__WHAT YOU NEED TO DO__
Exact repetition is the task: copy every entry below.

[THE DATA — start]

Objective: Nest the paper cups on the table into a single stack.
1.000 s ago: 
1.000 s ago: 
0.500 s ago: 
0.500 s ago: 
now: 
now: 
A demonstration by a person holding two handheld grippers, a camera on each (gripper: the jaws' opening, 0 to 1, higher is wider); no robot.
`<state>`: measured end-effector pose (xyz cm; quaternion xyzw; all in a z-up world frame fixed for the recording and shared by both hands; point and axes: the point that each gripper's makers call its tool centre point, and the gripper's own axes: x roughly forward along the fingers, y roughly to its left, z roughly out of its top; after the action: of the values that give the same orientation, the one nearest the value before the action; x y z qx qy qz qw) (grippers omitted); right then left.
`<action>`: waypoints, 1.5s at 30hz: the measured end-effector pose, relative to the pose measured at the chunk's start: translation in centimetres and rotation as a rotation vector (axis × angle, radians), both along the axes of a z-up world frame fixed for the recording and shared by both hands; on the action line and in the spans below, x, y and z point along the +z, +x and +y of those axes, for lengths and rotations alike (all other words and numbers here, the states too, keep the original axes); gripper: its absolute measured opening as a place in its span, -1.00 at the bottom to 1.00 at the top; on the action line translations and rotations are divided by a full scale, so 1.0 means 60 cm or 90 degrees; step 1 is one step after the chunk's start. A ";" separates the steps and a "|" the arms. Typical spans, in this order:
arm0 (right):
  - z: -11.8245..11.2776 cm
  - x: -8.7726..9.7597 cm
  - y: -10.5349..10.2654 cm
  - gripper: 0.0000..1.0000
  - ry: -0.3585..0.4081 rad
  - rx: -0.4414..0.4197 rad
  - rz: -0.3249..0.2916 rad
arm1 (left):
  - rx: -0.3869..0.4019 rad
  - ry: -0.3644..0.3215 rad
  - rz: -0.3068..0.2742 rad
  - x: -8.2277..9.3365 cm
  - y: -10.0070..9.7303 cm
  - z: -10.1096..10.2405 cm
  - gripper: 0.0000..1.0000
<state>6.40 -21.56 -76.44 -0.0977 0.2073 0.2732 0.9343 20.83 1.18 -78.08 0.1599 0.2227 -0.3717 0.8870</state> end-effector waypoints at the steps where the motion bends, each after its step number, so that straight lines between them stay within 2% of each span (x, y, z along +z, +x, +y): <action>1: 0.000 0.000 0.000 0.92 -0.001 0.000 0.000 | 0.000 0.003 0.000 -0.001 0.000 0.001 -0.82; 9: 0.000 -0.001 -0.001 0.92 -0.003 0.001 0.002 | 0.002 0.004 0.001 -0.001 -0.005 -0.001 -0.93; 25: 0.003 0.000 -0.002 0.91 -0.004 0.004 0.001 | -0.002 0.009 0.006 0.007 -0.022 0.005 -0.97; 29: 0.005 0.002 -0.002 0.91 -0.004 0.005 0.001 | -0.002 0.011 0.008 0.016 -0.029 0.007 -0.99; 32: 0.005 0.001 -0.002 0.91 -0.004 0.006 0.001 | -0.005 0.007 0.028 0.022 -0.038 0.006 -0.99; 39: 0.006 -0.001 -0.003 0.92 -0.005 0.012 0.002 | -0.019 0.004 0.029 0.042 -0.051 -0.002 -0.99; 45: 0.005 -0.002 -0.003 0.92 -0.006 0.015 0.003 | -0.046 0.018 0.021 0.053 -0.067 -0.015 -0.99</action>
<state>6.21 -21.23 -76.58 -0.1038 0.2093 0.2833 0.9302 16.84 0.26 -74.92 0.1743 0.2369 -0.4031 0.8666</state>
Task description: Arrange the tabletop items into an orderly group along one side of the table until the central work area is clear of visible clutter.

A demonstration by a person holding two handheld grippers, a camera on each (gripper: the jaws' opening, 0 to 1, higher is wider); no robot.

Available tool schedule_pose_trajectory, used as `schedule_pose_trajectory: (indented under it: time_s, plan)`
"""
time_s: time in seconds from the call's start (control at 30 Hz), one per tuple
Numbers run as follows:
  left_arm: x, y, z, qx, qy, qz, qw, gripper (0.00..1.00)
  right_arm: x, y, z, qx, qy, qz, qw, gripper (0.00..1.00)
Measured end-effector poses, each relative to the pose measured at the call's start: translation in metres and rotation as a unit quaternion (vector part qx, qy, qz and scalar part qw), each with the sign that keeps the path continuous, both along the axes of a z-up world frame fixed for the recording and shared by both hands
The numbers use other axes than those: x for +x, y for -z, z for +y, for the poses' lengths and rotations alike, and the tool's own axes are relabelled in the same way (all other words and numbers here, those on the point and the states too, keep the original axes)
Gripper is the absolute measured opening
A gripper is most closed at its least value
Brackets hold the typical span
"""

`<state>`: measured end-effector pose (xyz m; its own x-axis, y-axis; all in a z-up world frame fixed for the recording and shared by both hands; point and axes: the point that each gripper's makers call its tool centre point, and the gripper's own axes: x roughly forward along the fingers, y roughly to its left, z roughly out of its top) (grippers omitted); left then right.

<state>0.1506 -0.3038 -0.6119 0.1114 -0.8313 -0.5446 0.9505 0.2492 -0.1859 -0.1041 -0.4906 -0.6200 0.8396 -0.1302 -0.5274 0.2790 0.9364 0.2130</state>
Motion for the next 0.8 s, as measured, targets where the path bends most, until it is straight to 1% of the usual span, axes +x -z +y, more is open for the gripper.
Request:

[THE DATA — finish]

__SOLUTION TO THIS PROBLEM__
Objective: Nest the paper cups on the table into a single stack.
1.000 s ago: 
1.000 s ago: 
0.500 s ago: 
0.500 s ago: 
now: 
now: 
A demonstration by a person holding two handheld grippers, a camera on each (gripper: the jaws' opening, 0 to 1, higher is wider); no robot.
`<state>`: measured end-effector pose (xyz cm; quaternion xyzw; all in a z-up world frame fixed for the recording and shared by both hands; point and axes: the point that each gripper's makers call its tool centre point, and the gripper's own axes: x roughly forward along the fingers, y roughly to its left, z roughly out of its top; after the action: of the values that give the same orientation, the one nearest the value before the action; x y z qx qy qz qw) (grippers omitted); right then left.
`<action>`: waypoints, 1.5s at 30hz: the measured end-effector pose, relative to the pose measured at the chunk's start: translation in centimetres and rotation as a rotation vector (axis × angle, radians), both along the axes of a z-up world frame fixed for the recording and shared by both hands; on the action line and in the spans below, x, y and z point along the +z, +x and +y of those axes, for lengths and rotations alike (all other words and numbers here, the states too, keep the original axes); gripper: its absolute measured opening as a place in its span, -1.00 at the bottom to 1.00 at the top; on the action line translations and rotations are divided by a full scale, so 1.0 means 60 cm or 90 degrees; step 1 is one step after the chunk's start. A ";" separates the steps and a "|" the arms. Typical spans, in this order:
arm0 (right):
  - z: -11.8245..11.2776 cm
  - x: -8.7726..9.7597 cm
  - y: -10.5349..10.2654 cm
  - gripper: 0.0000..1.0000
  - ry: -0.3585..0.4081 rad
  - rx: -0.4414..0.4197 rad
  - rz: -0.3249..0.2916 rad
arm1 (left):
  - rx: -0.3869..0.4019 rad
  - ry: -0.3644..0.3215 rad
  - rz: -0.3068..0.2742 rad
  - x: -8.2277..9.3365 cm
  - y: -10.0070..9.7303 cm
  - z: -10.1096..10.2405 cm
  - gripper: 0.0000..1.0000
<state>6.40 -21.56 -76.44 -0.0977 0.2073 0.2732 0.9343 20.83 1.18 -78.08 0.1599 0.2227 -0.3717 0.8870</state> end-effector waypoints at the steps where the motion bends, each after its step number, so that straight lines between them stay within 2% of each span (x, y, z along +z, +x, +y): <action>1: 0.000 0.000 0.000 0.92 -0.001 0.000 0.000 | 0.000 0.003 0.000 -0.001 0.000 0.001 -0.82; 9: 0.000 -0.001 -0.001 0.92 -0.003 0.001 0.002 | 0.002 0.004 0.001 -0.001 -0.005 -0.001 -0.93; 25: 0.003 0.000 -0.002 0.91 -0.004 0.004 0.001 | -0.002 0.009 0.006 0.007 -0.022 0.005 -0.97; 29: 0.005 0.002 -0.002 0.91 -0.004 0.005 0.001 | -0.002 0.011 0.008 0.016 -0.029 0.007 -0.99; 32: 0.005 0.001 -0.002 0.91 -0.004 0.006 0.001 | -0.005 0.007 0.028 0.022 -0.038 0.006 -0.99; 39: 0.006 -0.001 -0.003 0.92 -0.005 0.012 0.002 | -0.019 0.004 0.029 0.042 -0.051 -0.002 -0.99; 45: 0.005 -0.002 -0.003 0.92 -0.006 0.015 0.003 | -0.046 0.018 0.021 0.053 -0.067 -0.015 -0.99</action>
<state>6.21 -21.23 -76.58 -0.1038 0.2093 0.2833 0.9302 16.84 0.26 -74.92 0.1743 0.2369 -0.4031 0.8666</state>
Task description: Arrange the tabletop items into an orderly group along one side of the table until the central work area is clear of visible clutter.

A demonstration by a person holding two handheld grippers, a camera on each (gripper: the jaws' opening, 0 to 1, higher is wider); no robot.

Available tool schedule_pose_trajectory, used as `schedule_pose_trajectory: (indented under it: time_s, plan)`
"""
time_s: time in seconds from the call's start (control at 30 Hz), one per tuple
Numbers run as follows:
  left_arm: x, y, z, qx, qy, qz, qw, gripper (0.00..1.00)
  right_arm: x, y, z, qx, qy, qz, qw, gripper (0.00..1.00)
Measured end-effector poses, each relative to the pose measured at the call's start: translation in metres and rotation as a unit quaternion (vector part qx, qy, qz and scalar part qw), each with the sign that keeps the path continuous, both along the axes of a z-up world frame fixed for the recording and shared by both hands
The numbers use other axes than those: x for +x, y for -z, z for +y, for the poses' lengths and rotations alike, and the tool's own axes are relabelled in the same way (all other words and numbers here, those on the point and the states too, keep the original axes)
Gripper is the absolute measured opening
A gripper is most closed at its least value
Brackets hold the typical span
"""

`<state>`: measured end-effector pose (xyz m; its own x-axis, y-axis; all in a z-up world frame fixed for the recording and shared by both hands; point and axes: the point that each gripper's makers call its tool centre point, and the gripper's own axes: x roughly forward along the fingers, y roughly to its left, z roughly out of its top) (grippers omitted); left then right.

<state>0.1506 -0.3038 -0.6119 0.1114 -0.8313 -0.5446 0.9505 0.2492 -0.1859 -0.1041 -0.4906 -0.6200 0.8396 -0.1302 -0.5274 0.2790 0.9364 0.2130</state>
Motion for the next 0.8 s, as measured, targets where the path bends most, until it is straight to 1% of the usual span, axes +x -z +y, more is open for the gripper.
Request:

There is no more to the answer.